When asked what he would tell aspiring artists, he said, laughing, “Be afraid. Be very afraid.”
Then, seriously, he said, “Do it because you like it and not because you have to.”
Gibbs said he started professionally, as an artist, in 1990, and he had a studio over the old Sportsman on the square, at one time. He said he has enjoyed his studio out at his home a lot better, though. He said he believed his customers seemed to enjoy coming out to his place in Funston. Gibbs also said, jokingly, that he would love to come back a hundred years from now and see one of his paintings on Antiques Road Show. He has painted and drawn everything from the Colquitt County Courthouse and all the local schools to gopher tortoises and farm equipment.
“I’ll never run out of anything to do. As long as I can see and my brain and hands work, I’ll never run out of anything to do,” he said.

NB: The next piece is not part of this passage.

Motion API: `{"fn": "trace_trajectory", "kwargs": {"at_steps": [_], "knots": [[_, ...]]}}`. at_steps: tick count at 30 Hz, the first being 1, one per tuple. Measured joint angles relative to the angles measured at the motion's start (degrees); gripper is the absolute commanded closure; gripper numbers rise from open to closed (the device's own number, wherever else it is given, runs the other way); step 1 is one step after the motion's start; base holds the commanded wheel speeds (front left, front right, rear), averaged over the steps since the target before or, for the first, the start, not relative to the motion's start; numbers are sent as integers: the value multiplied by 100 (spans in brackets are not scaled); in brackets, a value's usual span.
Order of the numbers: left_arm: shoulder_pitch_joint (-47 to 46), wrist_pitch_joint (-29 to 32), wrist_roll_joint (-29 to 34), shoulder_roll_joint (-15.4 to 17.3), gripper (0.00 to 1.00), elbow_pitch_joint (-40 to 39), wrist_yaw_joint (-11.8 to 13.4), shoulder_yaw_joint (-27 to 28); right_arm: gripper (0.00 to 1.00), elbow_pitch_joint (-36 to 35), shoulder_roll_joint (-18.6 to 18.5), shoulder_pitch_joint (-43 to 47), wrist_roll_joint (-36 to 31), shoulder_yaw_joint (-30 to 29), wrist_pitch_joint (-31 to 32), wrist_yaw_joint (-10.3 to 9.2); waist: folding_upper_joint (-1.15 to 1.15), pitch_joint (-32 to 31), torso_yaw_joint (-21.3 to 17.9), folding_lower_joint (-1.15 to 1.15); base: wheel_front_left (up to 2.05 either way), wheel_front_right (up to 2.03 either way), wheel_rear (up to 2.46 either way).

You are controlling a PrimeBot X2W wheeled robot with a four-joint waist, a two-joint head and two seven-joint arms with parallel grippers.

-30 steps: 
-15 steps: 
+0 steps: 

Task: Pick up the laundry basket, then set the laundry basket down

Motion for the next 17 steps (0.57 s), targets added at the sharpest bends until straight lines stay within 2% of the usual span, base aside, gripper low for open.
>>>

He said the ideas of what he can paint or draw, in the community, just keep coming.
Gibbs said he really did not necessarily have a favorite piece that he has done because each is really important to him when he is working on them but when he is finished, he moves on to the next one. He said he really doesn’t get attached to his works.
“They don’t impress me,” he said. “And that’s the truth.”
His daughter, Becky Crawford, works with him by framing all of his pieces, so that he gets to spend his time painting, only.
“It sure has been nice,” said Gibbs.
Crawford was on-hand at the studio and spoke a little bit about her father. She said she and her siblings all draw but she doesn’t have the patience that her dad does. She said she still keeps at it, though, so her works will look as “real” as his. She said her father has given her pointers and tricks to manipulate the colors while she is painting. She said she also lets him critique her work.
“I’ve just kind of taken what he’s given me and done my own thing with it,” she said.
When asked what is was like to live with an artist when she was a child, she said, “He’s really pretty laid back.”
However, she joked that it was only on the outside.
“I have been accused of being laid back for the last 30 years and nobody knows what’s boiling inside me. Being laid back is just an outward appearance,” Gibbs teased her back.
Crawford also said that she had always been “daddy’s girl” and had always tried to do the things that he did. She would “hang-out” at the studio with him, as a child, she said. She lives next door to him and said she still spends all day with him.
“I just caught interest in it because that’s what he was interested in,” she said.
She said she’s really proud of her dad and thought it was really cool to say “Randy Gibbs” and have people know who he is.
Gibbs has sold paintings all over the United States plus China, England, France and Spain.
Gibbs said it “blew his mind” that what he does in “this little spot,” he gestured, could go around the world.
“It’s just what I do,” he said matter-of-factly.
“I really couldn’t imagine anything different,” added Crawford.